### Instructions for the task:
Exactly as written, return the entries below, minus any pictures.

Stored items
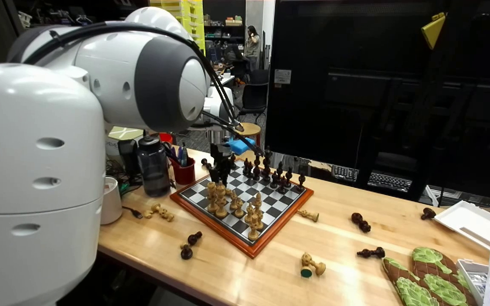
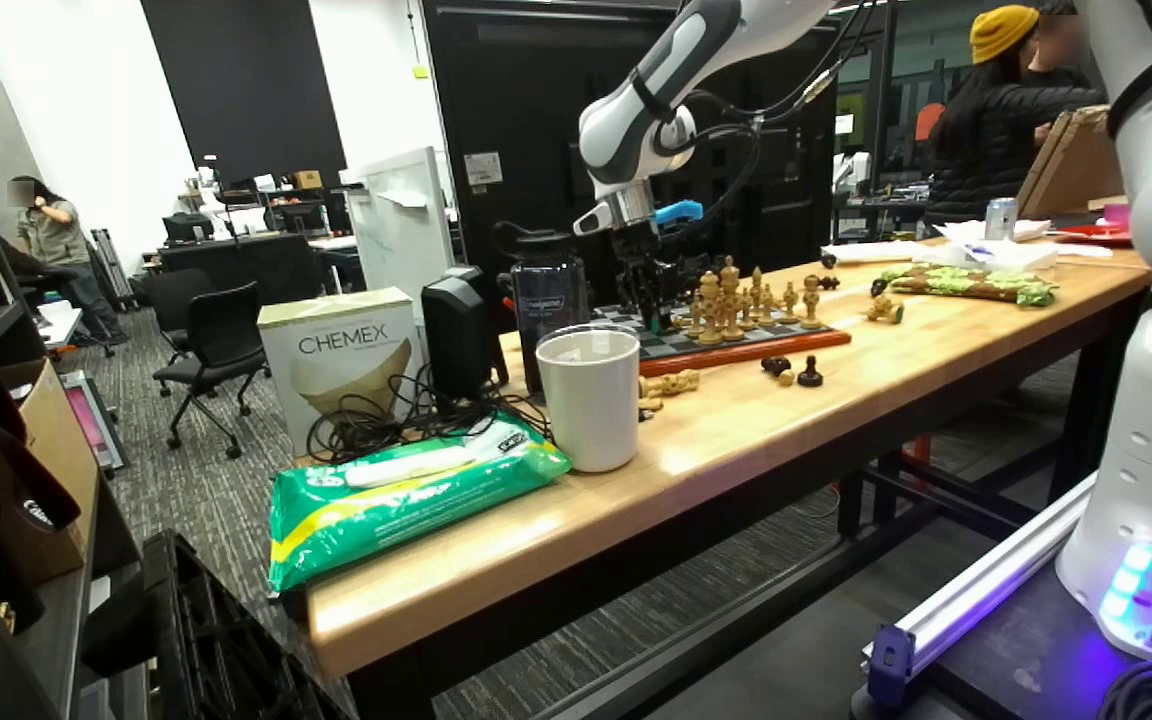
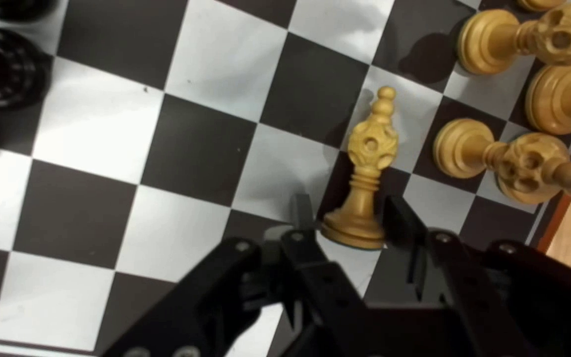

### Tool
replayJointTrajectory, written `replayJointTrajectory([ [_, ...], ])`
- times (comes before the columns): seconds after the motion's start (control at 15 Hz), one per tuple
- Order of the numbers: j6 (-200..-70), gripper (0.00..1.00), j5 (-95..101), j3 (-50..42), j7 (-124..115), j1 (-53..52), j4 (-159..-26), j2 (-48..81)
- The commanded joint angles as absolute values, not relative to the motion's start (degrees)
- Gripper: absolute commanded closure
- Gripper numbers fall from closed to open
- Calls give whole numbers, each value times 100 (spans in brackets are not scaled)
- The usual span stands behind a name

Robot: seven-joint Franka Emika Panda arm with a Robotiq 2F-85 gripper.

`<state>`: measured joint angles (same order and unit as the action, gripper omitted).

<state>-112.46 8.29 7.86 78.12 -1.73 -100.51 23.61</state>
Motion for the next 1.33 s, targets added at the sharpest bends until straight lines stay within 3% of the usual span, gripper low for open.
replayJointTrajectory([
  [0.0,-11353,91,814,791,7872,-171,-10301,2156],
  [1.27,-11276,92,1124,915,8162,-457,-9770,2445],
])
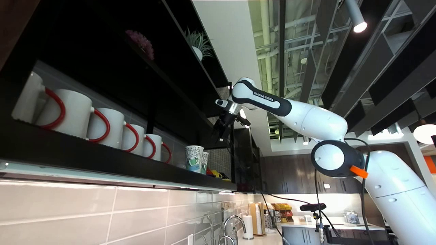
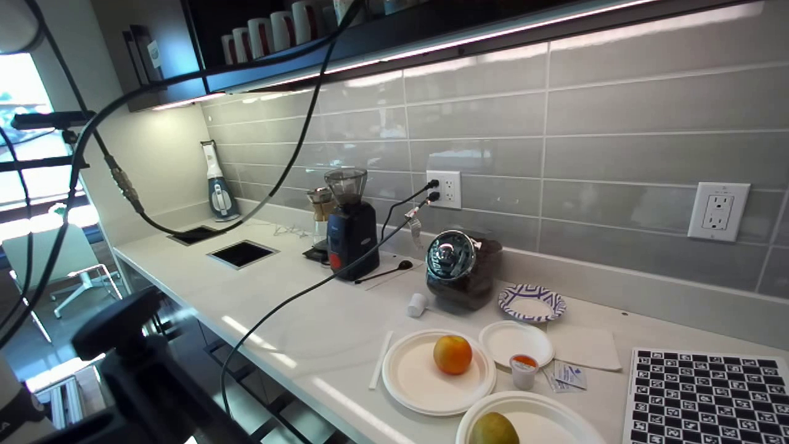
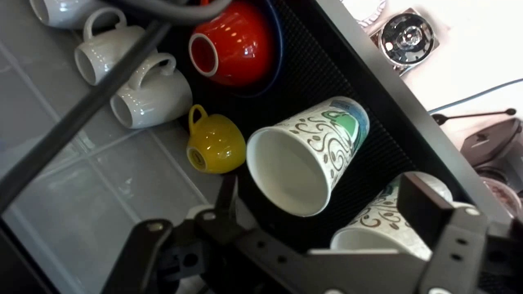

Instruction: Place the two coffee cups from the counter on the bottom shelf.

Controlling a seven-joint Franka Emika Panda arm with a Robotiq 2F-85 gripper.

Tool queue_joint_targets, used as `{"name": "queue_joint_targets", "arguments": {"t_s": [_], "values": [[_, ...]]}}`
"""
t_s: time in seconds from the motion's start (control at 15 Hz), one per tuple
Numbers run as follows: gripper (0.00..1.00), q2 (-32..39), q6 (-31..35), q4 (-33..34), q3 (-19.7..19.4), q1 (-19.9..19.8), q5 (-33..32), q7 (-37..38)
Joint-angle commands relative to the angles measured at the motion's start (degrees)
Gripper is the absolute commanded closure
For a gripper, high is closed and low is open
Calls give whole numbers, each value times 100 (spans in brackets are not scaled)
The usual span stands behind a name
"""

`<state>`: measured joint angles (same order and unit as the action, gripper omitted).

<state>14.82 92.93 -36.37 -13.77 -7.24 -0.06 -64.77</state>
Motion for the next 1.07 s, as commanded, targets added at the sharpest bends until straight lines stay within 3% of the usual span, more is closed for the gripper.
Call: {"name": "queue_joint_targets", "arguments": {"t_s": [0.0, 0.6, 0.73, 1.0], "values": [[0, -339, -141, -122, 49, 71, 246, 1070], [0, -1306, -961, -669, 119, 155, 683, 3629], [0, -1539, -870, -907, 86, 119, 695, 4172], [0, -2222, -47, -1875, 80, 122, 756, 4467]]}}
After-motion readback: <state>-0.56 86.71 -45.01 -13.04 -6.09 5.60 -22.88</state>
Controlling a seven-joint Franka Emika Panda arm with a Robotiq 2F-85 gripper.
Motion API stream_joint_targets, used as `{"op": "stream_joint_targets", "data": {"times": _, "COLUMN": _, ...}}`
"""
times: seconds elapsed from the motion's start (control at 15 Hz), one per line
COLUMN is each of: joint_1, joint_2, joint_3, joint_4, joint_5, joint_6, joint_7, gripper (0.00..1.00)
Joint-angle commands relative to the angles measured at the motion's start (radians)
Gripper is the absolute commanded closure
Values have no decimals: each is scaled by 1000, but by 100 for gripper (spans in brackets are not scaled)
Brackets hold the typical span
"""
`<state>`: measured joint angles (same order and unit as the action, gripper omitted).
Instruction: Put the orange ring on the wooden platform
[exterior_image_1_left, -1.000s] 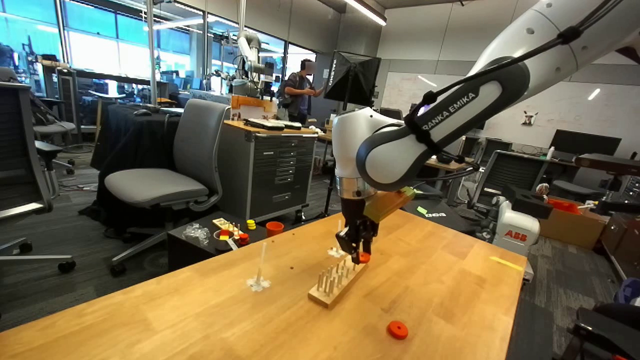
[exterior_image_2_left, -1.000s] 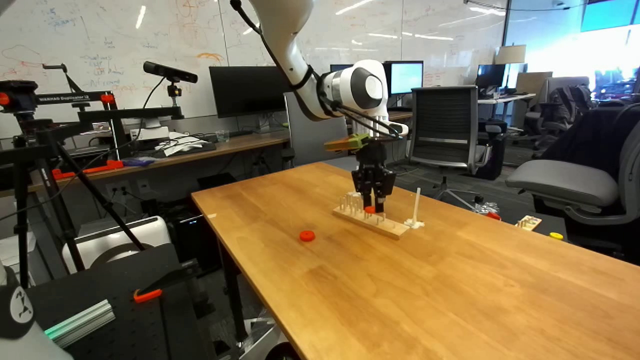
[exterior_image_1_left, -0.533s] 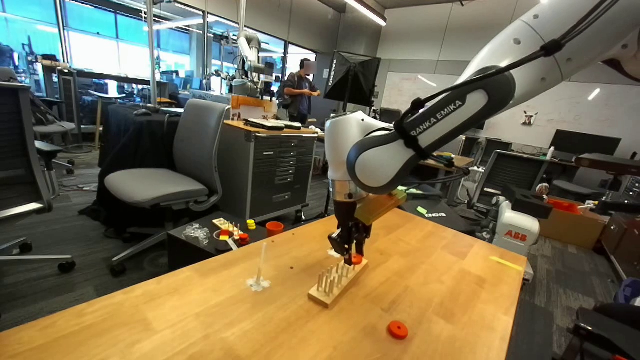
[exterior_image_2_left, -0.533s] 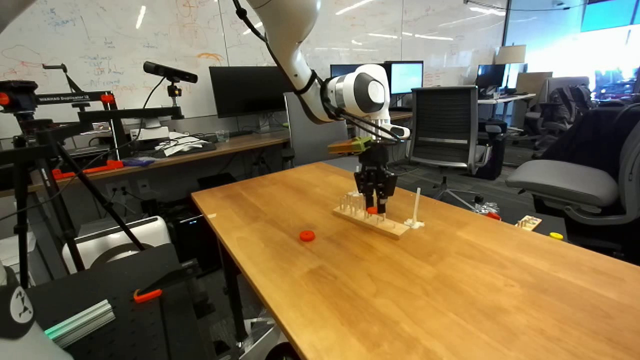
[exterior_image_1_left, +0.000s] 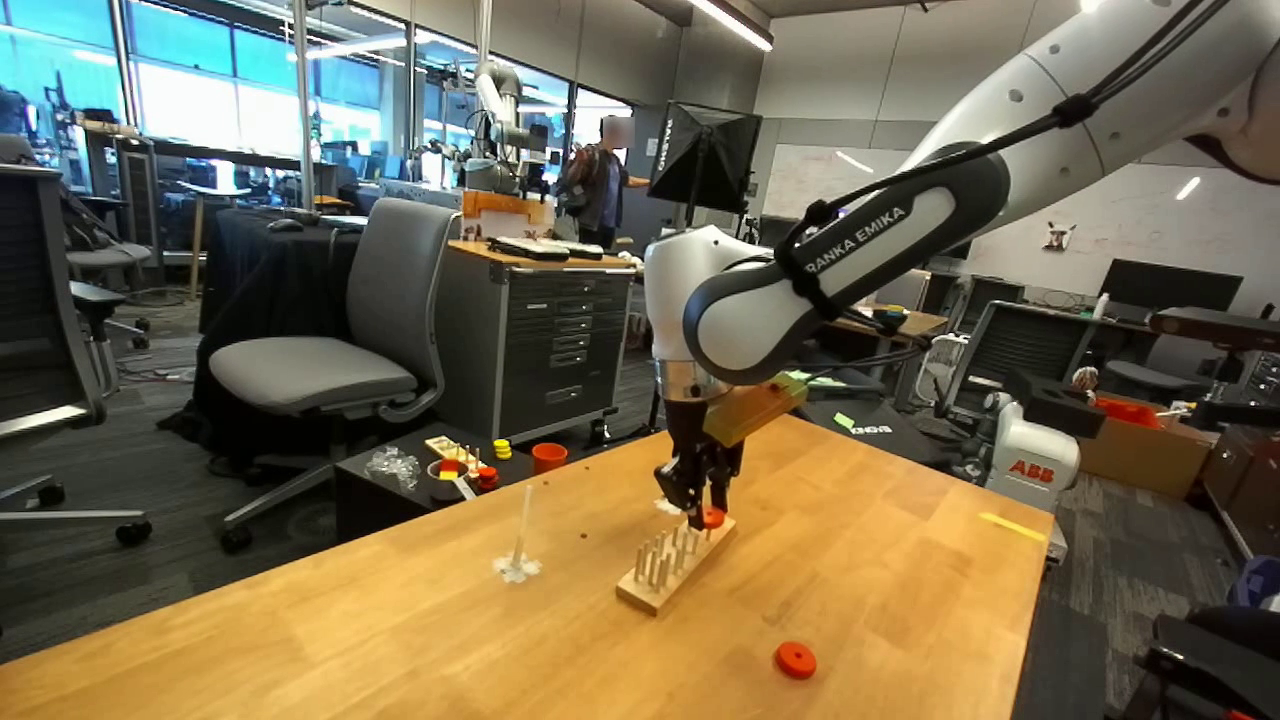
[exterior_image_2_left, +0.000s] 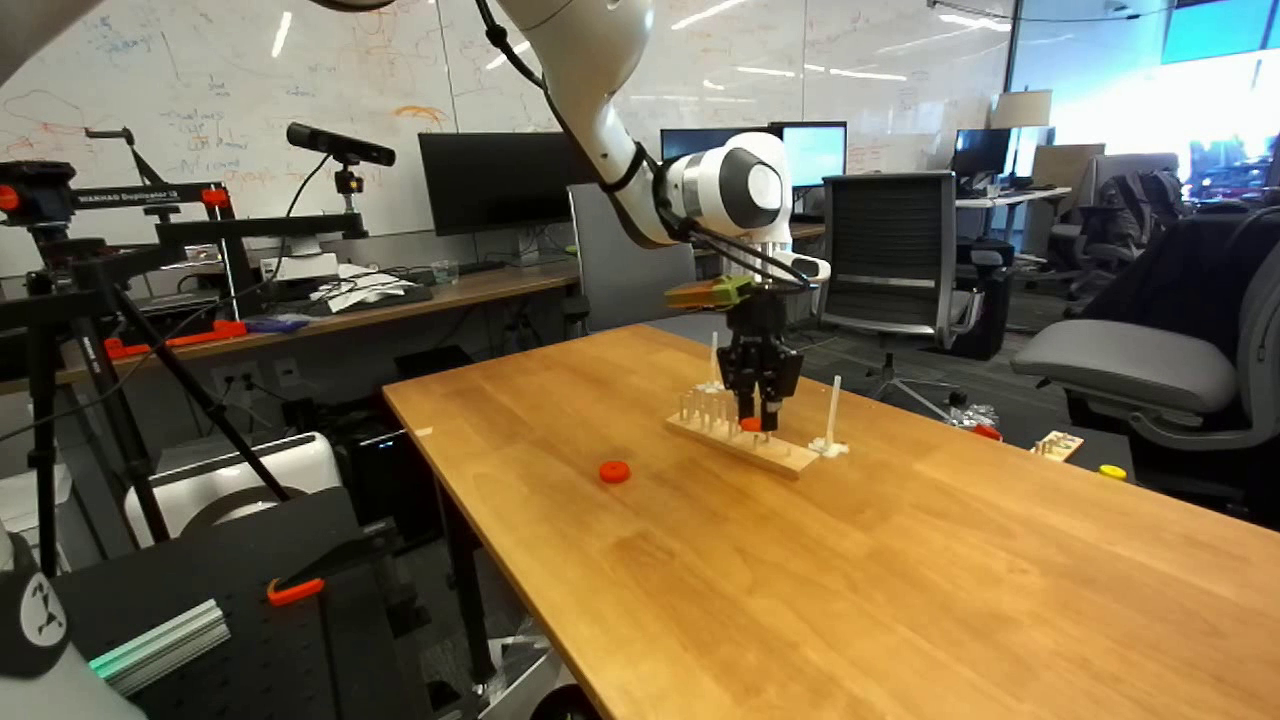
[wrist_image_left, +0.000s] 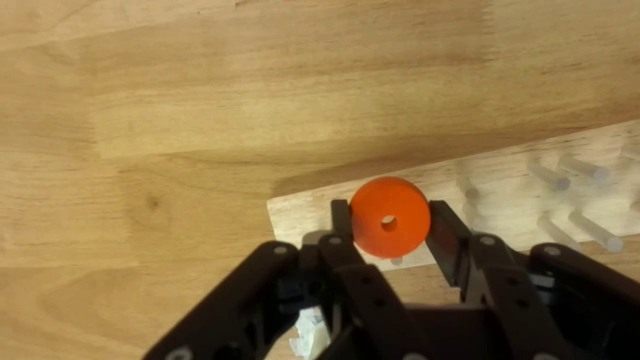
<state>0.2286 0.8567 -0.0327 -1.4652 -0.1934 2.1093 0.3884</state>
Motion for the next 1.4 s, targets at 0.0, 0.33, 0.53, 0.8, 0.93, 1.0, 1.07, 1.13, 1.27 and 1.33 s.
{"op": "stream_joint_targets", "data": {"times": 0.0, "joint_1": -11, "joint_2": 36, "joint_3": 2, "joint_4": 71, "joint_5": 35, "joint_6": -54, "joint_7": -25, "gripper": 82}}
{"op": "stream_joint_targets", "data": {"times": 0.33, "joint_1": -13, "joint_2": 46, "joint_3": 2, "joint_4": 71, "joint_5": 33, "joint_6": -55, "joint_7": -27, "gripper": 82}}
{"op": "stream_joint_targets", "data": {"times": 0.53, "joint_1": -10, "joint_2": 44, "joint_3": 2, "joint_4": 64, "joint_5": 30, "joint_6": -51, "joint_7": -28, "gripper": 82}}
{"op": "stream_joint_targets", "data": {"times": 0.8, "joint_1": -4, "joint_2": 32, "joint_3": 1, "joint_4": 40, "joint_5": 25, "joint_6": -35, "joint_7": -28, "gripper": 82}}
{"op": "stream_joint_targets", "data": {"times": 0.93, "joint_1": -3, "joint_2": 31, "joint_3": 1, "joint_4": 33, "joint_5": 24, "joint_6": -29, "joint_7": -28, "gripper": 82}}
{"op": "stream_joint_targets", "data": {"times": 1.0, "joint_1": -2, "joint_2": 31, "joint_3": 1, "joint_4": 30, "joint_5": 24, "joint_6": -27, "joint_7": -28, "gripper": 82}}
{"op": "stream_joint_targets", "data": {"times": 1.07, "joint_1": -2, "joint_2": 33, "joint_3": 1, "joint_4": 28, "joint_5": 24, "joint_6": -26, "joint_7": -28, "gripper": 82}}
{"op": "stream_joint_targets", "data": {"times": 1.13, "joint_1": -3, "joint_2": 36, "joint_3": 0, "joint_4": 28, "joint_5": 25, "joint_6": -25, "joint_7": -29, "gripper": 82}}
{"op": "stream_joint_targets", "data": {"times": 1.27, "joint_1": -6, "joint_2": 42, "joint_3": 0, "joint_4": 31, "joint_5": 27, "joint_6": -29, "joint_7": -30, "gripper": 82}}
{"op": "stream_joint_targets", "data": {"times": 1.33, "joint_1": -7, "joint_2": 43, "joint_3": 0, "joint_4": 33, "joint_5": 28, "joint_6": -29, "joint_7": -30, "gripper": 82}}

### Result for this task:
### Tool
replayJointTrajectory, written `replayJointTrajectory([ [_, ...], ])`
- times (comes before the columns): seconds after the motion's start (control at 15 Hz), one per tuple
- Order of the numbers: j6 (-200..-70), gripper (0.00..1.00), j5 (-95..101), j3 (-50..42), j7 (-124..115), j1 (-53..52), j4 (-159..-26), j2 (-48..81)
- The commanded joint angles as absolute values, not relative to the motion's start (degrees)
- Gripper: absolute commanded closure
- Gripper numbers fall from closed to open
- Calls give whole numbers, each value times 100 (spans in brackets are not scaled)
- The usual span stands behind a name

Robot: seven-joint Franka Emika Panda arm with a Robotiq 2F-85 gripper.

`<state>`: measured joint angles (same order and unit as the action, gripper omitted).

<state>-112.46 8.29 7.86 78.12 -1.73 -100.51 23.61</state>
Motion for the next 1.33 s, targets added at the sharpest bends until straight lines stay within 3% of the usual span, gripper low for open.
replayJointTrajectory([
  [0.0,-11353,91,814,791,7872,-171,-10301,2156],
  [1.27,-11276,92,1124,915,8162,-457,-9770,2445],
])

Instruction: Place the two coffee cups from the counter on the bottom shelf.

Controlling a seven-joint Franka Emika Panda arm with a Robotiq 2F-85 gripper.

Tool queue_joint_targets, used as `{"name": "queue_joint_targets", "arguments": {"t_s": [_], "values": [[_, ...]]}}`
"""
t_s: time in seconds from the motion's start (control at 15 Hz), one per tuple
Numbers run as follows: gripper (0.00..1.00), q2 (-32..39), q6 (-31..35), q4 (-33..34), q3 (-19.7..19.4), q1 (-19.9..19.8), q5 (-33..32), q7 (-37..38)
Joint-angle commands relative to the angles measured at the motion's start (degrees)
Gripper is the absolute commanded closure
For a gripper, high is closed and low is open
Calls give whole numbers, each value times 100 (spans in brackets are not scaled)
The usual span stands behind a name
"""

`<state>`: measured joint angles (same order and unit as the action, gripper omitted).

<state>14.82 92.93 -36.37 -13.77 -7.24 -0.06 -64.77</state>
Motion for the next 1.07 s, as commanded, targets added at the sharpest bends until straight lines stay within 3% of the usual span, more is closed for the gripper.
Call: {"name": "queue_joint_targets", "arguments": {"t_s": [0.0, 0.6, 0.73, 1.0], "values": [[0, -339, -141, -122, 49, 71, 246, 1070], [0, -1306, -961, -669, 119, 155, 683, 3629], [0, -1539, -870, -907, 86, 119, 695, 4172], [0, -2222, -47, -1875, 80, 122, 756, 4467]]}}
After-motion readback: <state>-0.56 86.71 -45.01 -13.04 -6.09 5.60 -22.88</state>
Controlling a seven-joint Franka Emika Panda arm with a Robotiq 2F-85 gripper.
Motion API stream_joint_targets, used as `{"op": "stream_joint_targets", "data": {"times": _, "COLUMN": _, ...}}`
"""
times: seconds elapsed from the motion's start (control at 15 Hz), one per line
COLUMN is each of: joint_1, joint_2, joint_3, joint_4, joint_5, joint_6, joint_7, gripper (0.00..1.00)
Joint-angle commands relative to the angles measured at the motion's start (radians)
Gripper is the absolute commanded closure
Values have no decimals: each is scaled by 1000, but by 100 for gripper (spans in brackets are not scaled)
Brackets hold the typical span
"""
`<state>`: measured joint angles (same order and unit as the action, gripper omitted).
Instruction: Put the orange ring on the wooden platform
[exterior_image_1_left, -1.000s] 
[exterior_image_2_left, -1.000s] 
[exterior_image_1_left, -0.533s] 
[exterior_image_2_left, -0.533s] 
[exterior_image_1_left, +0.000s] 
[exterior_image_2_left, +0.000s] 
[wrist_image_left, +0.000s] 
<state>0.2286 0.8567 -0.0327 -1.4652 -0.1934 2.1093 0.3884</state>
Motion for the next 1.4 s, targets at 0.0, 0.33, 0.53, 0.8, 0.93, 1.0, 1.07, 1.13, 1.27 and 1.33 s.
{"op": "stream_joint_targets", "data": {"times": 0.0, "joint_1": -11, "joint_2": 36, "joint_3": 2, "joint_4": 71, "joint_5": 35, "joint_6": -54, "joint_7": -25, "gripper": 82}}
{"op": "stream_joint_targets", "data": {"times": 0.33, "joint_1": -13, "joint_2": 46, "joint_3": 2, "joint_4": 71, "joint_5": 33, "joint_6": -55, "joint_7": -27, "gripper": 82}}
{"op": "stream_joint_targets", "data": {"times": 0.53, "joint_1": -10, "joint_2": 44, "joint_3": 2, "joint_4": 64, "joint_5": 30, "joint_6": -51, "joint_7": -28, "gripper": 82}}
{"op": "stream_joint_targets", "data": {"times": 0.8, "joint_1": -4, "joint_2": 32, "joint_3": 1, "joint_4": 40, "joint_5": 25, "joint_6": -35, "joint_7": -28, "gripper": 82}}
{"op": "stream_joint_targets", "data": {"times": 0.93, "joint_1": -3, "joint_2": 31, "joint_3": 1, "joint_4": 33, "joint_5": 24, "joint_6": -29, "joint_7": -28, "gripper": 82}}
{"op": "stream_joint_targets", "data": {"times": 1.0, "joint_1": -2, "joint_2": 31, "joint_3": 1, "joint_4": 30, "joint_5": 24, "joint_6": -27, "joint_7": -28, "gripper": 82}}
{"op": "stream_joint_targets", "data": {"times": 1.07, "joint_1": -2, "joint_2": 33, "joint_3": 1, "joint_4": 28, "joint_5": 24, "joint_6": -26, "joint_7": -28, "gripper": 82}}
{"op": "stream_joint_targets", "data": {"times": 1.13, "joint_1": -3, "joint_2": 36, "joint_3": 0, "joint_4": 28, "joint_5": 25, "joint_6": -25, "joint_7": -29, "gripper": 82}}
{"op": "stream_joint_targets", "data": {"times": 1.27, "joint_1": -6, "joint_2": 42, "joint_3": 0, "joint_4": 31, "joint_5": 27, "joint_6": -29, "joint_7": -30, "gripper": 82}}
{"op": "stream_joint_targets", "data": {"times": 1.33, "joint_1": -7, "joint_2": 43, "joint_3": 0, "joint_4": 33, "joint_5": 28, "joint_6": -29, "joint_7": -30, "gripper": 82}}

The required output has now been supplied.